Can LVAD 'Bridge to Recovery' Be the Norm in Advanced HF?

Liam Davenport

April 20, 2017

NEWCASTLE UPON TYNE, UK — Many patients with advanced heart failure and a continuous-flow left-ventricular device (LVAD) who are weaned off the pump can achieve functional capacities in the normal or near-normal range, especially if they follow a "bridge-to-recovery" medical protocol designed to accelerate heart healing, suggests a small cohort study[1].

The research, published in the April 18, 2017 issue of the Journal of the American College of Cardiology, has some big limitations but is a further sign that bridging to recovery is a mainstream if not totally understood approach to patients on LVADs, in whom cardiac healing sufficient for explantation has long been observed.

Indeed, the quality of life and "physical endurance" of such patients taken off LVADs have seldom been studied in depth, writes Dr Abdallah G Kfoury (Intermountain Medical Center, Murray, UT) in an editorial accompanying the report[2] subtitled "Are we there yet?" His answer: "No, but almost."

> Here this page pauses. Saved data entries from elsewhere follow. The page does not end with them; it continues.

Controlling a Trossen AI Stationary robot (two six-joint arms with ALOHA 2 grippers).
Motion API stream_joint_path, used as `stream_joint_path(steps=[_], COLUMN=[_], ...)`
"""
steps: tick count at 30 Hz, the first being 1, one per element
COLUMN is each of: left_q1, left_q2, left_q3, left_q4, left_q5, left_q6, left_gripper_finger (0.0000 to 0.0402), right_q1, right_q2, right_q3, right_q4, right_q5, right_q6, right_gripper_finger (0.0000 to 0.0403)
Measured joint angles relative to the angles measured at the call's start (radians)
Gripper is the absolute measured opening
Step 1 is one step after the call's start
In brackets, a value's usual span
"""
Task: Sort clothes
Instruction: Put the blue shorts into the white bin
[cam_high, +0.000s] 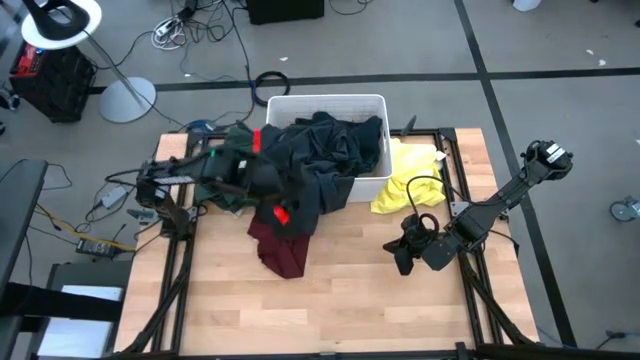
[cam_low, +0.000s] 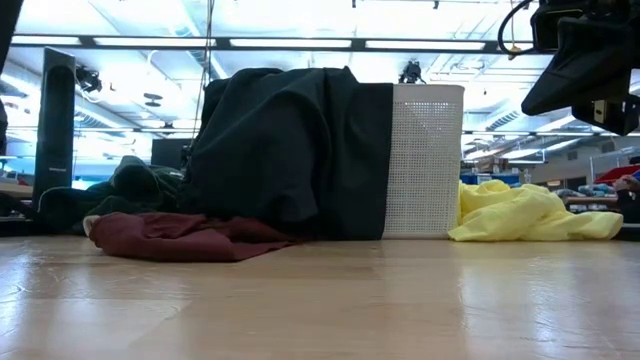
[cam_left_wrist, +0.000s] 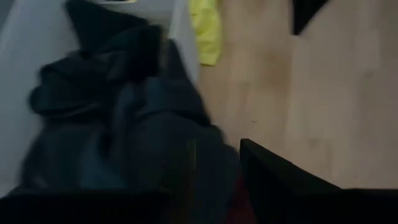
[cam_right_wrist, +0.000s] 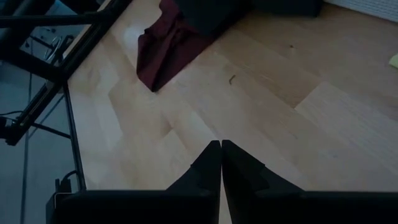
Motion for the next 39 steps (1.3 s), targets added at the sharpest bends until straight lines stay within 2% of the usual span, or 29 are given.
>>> stream_joint_path(steps=[3,7,12,18,24,27,29,33,39], left_q1=[-0.046,-0.095,-0.16,-0.235,-0.232,-0.208,-0.198,-0.167,-0.118], left_q2=[-0.065,-0.186,-0.37,-0.545,-0.638,-0.643,-0.639,-0.634,-0.634], left_q3=[-0.161,-0.449,-0.78,-1.074,-1.277,-1.347,-1.386,-1.445,-1.512], left_q4=[0.101,0.267,0.454,0.571,0.695,0.749,0.754,0.87,1.023], left_q5=[-0.004,-0.046,-0.145,-0.267,-0.337,-0.342,-0.341,-0.342,-0.344], left_q6=[-0.049,-0.189,-0.403,-0.627,-0.686,-0.709,-0.727,-0.732,-0.711], left_gripper_finger=[0.0131,0.0131,0.0131,0.0131,0.0131,0.0131,0.0131,0.0134,0.0171], right_q1=[0.0,0.0,0.0,0.0,0.0,-0.005,-0.01,-0.02,-0.031], right_q2=[0.0,0.0,0.0,0.0,0.0,0.0,0.0,0.0,0.0], right_q3=[0.0,0.0,0.0,0.0,0.0,0.0,0.0,0.0,0.0], right_q4=[0.002,0.004,0.004,0.002,0.006,0.007,0.007,0.009,0.014], right_q5=[0.0,-0.004,-0.022,-0.024,-0.026,-0.026,-0.026,-0.026,-0.026], right_q6=[-0.007,-0.016,-0.016,-0.017,-0.017,-0.015,-0.008,-0.004,0.001], right_gripper_finger=[0.0015,0.0017,0.0017,0.0013,0.0014,0.0012,0.0011,0.0012,0.0011])
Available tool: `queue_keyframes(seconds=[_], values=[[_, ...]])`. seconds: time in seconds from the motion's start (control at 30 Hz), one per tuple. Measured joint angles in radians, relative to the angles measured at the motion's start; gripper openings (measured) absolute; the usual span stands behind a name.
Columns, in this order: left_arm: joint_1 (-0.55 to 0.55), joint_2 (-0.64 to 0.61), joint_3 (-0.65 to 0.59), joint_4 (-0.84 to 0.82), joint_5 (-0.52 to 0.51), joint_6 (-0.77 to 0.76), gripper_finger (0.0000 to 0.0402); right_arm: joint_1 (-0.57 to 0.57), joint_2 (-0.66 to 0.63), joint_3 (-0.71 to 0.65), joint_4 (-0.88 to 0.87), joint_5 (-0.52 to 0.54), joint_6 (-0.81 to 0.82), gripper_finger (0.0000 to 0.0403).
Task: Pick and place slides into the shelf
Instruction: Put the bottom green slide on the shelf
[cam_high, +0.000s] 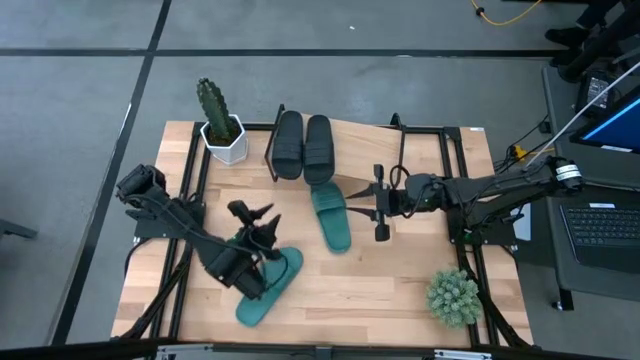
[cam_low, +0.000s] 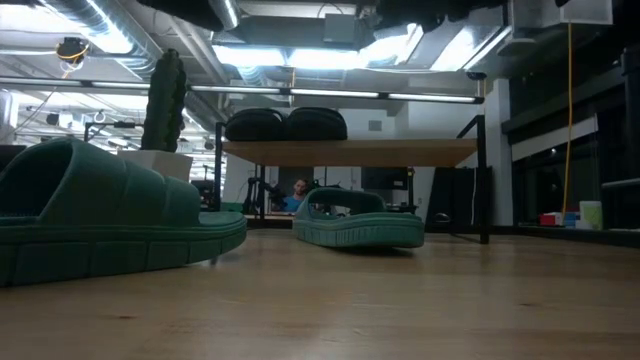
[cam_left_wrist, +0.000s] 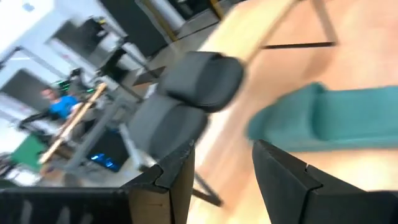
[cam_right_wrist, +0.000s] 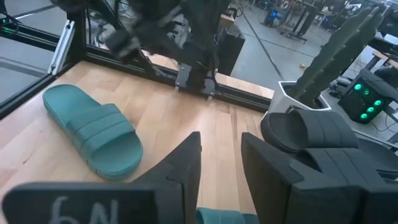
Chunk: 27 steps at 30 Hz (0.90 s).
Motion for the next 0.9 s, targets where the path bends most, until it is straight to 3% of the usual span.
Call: queue_keyframes(seconds=[0.2,0.43,0.73,0.9], values=[[-0.066,0.0,0.0,0.18,0.076,0.101,0.0153,0.0,0.0,0.004,-0.006,0.0,-0.001,0.0116],[-0.077,0.0,-0.008,0.257,0.115,0.144,0.0153,0.007,0.0,0.004,-0.012,0.0,0.004,0.0116],[-0.09,0.001,-0.176,0.541,0.166,0.218,0.0146,0.079,0.001,-0.007,-0.035,-0.002,0.004,0.0116],[-0.09,0.001,-0.192,0.56,0.168,0.234,0.0116,0.102,0.001,-0.007,-0.037,-0.002,0.005,0.0116]])
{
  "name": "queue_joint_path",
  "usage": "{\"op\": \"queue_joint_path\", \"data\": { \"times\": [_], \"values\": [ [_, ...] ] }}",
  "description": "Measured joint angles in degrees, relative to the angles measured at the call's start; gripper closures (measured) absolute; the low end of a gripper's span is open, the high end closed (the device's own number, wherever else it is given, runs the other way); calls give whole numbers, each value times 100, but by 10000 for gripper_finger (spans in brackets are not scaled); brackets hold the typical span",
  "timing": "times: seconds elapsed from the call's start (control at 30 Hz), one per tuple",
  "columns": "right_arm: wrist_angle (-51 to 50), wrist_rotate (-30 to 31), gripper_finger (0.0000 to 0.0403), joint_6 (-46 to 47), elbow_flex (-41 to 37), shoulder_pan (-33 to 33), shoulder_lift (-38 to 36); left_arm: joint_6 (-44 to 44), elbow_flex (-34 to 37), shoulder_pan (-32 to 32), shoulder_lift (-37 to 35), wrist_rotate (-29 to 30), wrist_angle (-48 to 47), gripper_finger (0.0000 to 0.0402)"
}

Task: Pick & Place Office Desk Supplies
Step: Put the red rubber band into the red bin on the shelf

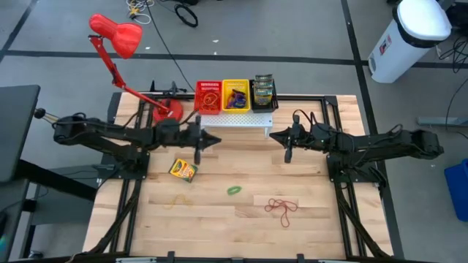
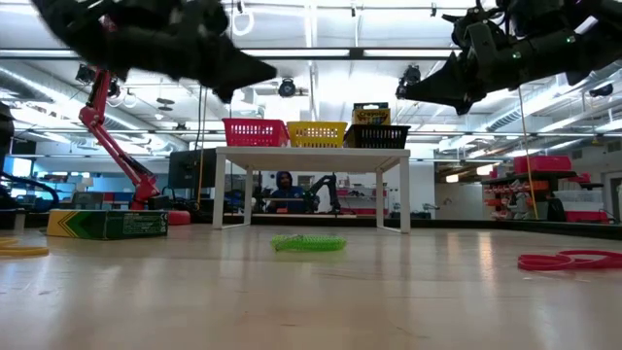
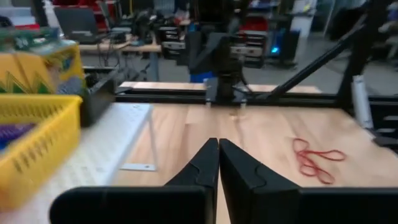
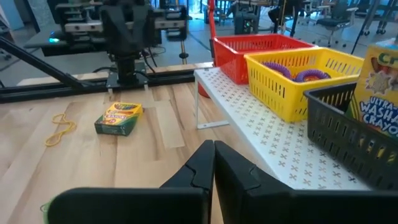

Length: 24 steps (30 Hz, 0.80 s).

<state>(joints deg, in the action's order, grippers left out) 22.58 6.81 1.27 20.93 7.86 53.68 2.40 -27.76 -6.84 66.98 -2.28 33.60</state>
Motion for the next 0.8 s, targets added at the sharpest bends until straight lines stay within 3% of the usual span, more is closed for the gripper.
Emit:
{"op": "queue_joint_path", "data": {
  "times": [0.13,0.23,0.33,0.47,0.8],
  "values": [
    [10,-2,382,87,0,-18,129,-138,888,193,26,0,1422,386],
    [-155,35,382,158,48,-256,290,-130,1444,304,106,342,2463,386],
    [-949,519,391,239,372,-819,416,-179,1805,339,144,719,3060,386],
    [-2531,1403,397,824,962,-1682,604,-250,1990,340,151,933,3199,384],
    [-5089,1398,374,3266,1821,-2993,1573,-222,1997,340,150,933,3137,383]
  ]
}}
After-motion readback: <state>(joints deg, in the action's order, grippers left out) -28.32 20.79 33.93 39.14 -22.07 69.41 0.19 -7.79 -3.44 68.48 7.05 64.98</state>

In his editorial, Kfoury says that the new report, with Dr Djordje G Jakovljevic (Newcastle University, UK) as lead author, "provides reasonably convincing evidence that a sizable number of patients who had their LVADs explanted after recovery could attain cardiac and physical capacities near those of healthy individuals."

And that, he writes, "is not trivial. When pondering what determines acceptable benchmarks in the field, physical recovery has to be an imperative consideration in the general well-being of the patient."

Most Achieved Normal-Range Peak VO2

In the observational study based on 18 patients implanted with a continuous-flow LVAD, 16 who had an LVAD explanted, 24 heart-transplant candidates, and 97 healthy controls, explanted patients achieved cardiac and physical capacities comparable to healthy controls, with about four in 10 reaching normal range for peak cardiac power output and about two-thirds achieving normal-range peak VO2.

Proposing that central hemodynamic assessment via cardiopulmonary exercise stress testing can help identify early myocardial recovery in patients with LVADs, the researchers write. "More aggressive strategies to enhance cardiac remodeling and reconditioning during LVAD support should be encouraged, with ultimate goal of LVAD explantation and return to a pharmacological management."

The study participants—all of whom were men—underwent a maximal graded cardiopulmonary exercise test, with continuous respiratory gas-exchange measurements and the collection of noninvasive, rebreathing hemodynamic data.

The mean period of LVAD support for explanted patients was 396 days, and they were tested a mean of 3.3 years after explantation. The majority (87%) of explanted patients were in NYHA functional class 1 and the rest were in class 2.

Although all patients across the study achieved a respiratory exchange ratio of at least 1.10, with no significant difference between the groups, there were the expected significant differences in cardiac and physical functional capacities between healthy controls and the LVAD and heart-transplant groups.

The team found that peak exercise cardiac power output was significantly higher in healthy controls, at 5.35 W, and explanted LVAD patients, at 3.45 W, compared with implanted LVAD and heart-transplant patients at 2.37 W and 1.31 W, respectively (P<0.05).

Peak oxygen consumption was also significantly greater in healthy controls and explanted LVAD patients, at 36.4 mL/kg/min and 29.8 mL/kg/min vs 20.5 mL/kg/min and 12.0 mL/kg/min, respectively, in implanted LVAD and heart-transplant patients (P<0.05).

Furthermore, peak cardiac power output within the range of healthy controls was achieved by 38% of explanted LVAD patients, while 69% achieved a peak oxygen consumption within the healthy control range.

Early Preparation for LVAD Explantation?

"Taken together, these findings suggest that a significant number of LVAD explanted patients can achieve cardiac and functional capacity similar to healthy controls, confirming benefits of LVAD therapy and directing future investigations toward strategies to enhance myocardial recovery to allow for the device to be explanted," the group writes.

Speaking to heartwire from Medscape, Jakovljevic said that the findings do not address how long patients would need to have an LVAD implanted to experienced functional improvements.

"People who are implanted with an LVAD may have a different etiology of heart failure, different history of their disease, different age, and other factors that may influence the outcomes and recovery," he said. "In that sense, how long people should be supported is an individual thing."

Jakovljevic observed that more research is needed, saying: "The next step we are considering is that we would like to find potential predictors or markers that can inform us, in the early stages, which patients will respond to LVAD therapy." His group is looking for markers that "will clearly tell that a patient is ready for a pump to be implanted, or decommissioned, in some cases, as the patient is closer to recovery."

Jakovljevic is currently supported by Research Councils' UK Centre for Ageing and Vitality at Newcastle University; disclosures for the coauthors are listed in the paper. Kfoury has reported that he has no relevant financial relationships.